*WHAT YOU SHOULD DO:*
Go through the entries below and return every line that contains "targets".

---------- WORKING DATA ----------

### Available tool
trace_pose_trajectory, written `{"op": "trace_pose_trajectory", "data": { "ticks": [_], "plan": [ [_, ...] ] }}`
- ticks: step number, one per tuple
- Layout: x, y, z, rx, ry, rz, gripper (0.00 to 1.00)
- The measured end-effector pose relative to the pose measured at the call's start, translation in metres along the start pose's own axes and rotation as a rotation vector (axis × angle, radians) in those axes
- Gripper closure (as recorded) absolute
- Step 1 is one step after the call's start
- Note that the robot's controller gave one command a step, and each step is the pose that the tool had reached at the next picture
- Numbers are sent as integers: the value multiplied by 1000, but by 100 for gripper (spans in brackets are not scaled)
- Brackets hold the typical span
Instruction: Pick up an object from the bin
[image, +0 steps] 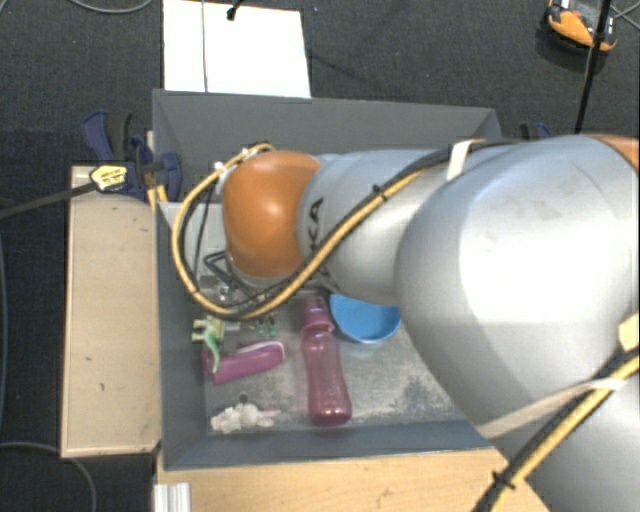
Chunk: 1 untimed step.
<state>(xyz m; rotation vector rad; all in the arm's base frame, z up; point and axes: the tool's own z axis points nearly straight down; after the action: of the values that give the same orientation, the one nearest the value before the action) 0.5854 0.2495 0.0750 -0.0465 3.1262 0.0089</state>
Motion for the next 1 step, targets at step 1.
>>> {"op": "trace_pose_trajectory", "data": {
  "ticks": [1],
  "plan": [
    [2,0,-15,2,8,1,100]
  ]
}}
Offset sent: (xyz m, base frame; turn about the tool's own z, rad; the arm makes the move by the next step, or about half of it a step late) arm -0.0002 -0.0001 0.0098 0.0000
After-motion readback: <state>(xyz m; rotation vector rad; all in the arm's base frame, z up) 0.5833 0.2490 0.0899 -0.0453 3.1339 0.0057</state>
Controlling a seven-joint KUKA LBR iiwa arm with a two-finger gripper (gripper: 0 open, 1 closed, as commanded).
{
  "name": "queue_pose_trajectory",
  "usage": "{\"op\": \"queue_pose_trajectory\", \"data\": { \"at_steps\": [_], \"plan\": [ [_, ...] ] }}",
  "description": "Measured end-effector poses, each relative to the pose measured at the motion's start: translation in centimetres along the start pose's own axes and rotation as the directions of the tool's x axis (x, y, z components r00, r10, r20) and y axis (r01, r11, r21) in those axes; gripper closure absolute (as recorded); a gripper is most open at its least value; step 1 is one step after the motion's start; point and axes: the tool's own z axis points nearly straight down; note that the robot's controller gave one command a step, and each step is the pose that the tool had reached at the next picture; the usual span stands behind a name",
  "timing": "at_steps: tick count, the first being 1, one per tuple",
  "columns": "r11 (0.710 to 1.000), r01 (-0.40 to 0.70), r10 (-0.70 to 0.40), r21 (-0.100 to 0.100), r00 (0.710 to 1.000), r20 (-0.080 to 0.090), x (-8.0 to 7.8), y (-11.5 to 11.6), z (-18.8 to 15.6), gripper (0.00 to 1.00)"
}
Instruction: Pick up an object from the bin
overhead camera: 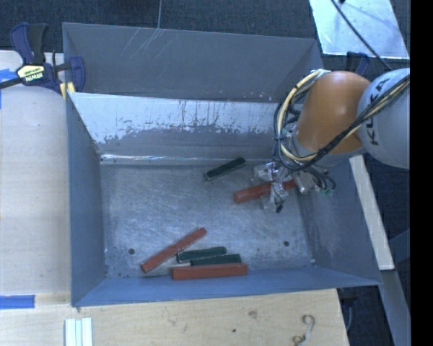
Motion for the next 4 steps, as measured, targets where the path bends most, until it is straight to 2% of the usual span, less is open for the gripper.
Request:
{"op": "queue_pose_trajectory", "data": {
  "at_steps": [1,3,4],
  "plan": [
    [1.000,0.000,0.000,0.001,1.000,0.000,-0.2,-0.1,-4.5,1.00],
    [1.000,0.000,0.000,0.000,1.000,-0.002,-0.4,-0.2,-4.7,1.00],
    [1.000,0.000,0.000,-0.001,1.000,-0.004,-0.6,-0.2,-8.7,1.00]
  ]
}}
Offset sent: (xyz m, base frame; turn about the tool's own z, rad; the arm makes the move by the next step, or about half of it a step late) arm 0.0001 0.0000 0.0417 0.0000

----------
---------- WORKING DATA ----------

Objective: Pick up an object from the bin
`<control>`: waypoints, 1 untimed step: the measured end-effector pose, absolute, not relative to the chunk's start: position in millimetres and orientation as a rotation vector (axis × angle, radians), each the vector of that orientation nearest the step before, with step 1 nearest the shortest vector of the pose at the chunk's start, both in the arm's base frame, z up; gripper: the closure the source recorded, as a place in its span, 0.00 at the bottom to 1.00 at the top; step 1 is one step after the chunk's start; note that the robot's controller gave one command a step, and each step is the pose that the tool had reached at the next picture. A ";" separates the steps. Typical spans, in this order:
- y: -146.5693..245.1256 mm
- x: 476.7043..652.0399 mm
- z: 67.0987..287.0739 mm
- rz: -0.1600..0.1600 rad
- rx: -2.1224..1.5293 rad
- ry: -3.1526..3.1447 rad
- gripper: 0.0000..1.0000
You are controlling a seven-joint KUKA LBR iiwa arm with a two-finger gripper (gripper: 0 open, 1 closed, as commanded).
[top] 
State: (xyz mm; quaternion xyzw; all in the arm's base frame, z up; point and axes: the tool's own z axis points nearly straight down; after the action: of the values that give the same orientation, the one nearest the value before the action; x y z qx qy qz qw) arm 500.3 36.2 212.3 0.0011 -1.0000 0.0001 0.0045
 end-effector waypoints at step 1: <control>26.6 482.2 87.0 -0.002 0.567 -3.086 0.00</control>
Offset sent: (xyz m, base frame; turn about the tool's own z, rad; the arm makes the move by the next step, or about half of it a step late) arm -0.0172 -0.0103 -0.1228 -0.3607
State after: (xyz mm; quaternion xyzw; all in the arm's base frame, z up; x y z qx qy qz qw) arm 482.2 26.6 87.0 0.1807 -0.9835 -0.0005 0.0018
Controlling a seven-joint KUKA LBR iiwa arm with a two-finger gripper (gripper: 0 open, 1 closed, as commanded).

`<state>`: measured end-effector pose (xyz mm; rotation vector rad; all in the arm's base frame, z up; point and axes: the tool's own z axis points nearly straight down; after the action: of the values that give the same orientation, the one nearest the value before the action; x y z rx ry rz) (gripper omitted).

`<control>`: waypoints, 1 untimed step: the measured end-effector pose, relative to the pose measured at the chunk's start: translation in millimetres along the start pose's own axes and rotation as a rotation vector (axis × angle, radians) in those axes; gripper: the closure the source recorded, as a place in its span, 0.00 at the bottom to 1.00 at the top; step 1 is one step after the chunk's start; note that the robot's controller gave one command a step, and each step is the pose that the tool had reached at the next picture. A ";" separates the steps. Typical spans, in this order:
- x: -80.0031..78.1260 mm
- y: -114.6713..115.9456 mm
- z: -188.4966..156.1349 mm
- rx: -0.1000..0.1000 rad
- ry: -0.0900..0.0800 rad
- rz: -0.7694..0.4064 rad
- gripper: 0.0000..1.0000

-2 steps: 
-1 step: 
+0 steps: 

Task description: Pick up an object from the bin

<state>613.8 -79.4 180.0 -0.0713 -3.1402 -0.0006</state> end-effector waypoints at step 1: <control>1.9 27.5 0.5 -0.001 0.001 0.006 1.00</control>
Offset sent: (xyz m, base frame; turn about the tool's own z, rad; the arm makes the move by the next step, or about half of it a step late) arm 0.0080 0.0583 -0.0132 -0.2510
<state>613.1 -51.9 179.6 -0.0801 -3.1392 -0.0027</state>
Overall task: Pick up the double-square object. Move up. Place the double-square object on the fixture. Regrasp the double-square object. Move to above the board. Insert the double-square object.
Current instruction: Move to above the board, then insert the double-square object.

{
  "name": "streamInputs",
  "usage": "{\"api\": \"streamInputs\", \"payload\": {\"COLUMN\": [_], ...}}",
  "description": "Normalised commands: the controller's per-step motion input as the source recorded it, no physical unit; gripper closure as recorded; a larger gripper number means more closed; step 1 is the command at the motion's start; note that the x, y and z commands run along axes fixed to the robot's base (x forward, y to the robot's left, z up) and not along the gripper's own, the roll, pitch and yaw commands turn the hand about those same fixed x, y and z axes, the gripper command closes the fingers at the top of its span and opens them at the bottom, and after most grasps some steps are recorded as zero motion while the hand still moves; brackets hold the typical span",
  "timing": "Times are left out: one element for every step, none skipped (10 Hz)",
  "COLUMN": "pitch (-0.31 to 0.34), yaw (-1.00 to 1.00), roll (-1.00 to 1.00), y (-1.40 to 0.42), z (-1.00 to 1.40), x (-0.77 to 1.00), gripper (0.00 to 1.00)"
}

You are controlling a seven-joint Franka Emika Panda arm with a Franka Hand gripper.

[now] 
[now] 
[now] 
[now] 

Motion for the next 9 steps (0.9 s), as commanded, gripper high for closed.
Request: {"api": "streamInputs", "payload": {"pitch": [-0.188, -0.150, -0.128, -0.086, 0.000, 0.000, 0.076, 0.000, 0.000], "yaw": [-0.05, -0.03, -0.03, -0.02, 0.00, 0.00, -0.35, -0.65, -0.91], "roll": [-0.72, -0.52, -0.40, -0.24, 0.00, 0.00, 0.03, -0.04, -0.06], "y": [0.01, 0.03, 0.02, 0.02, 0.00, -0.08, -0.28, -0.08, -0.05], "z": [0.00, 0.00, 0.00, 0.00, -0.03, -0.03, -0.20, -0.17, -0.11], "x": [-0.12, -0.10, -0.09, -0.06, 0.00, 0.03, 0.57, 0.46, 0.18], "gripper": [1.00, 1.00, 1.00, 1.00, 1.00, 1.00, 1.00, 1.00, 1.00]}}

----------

*TASK RESULT:*
Motion for the next 1 step, targets at step 1.
Motion for the next 4 steps, as measured, targets where the path bends most, until it is straight to 2% of the usual span, less is open for the gripper.

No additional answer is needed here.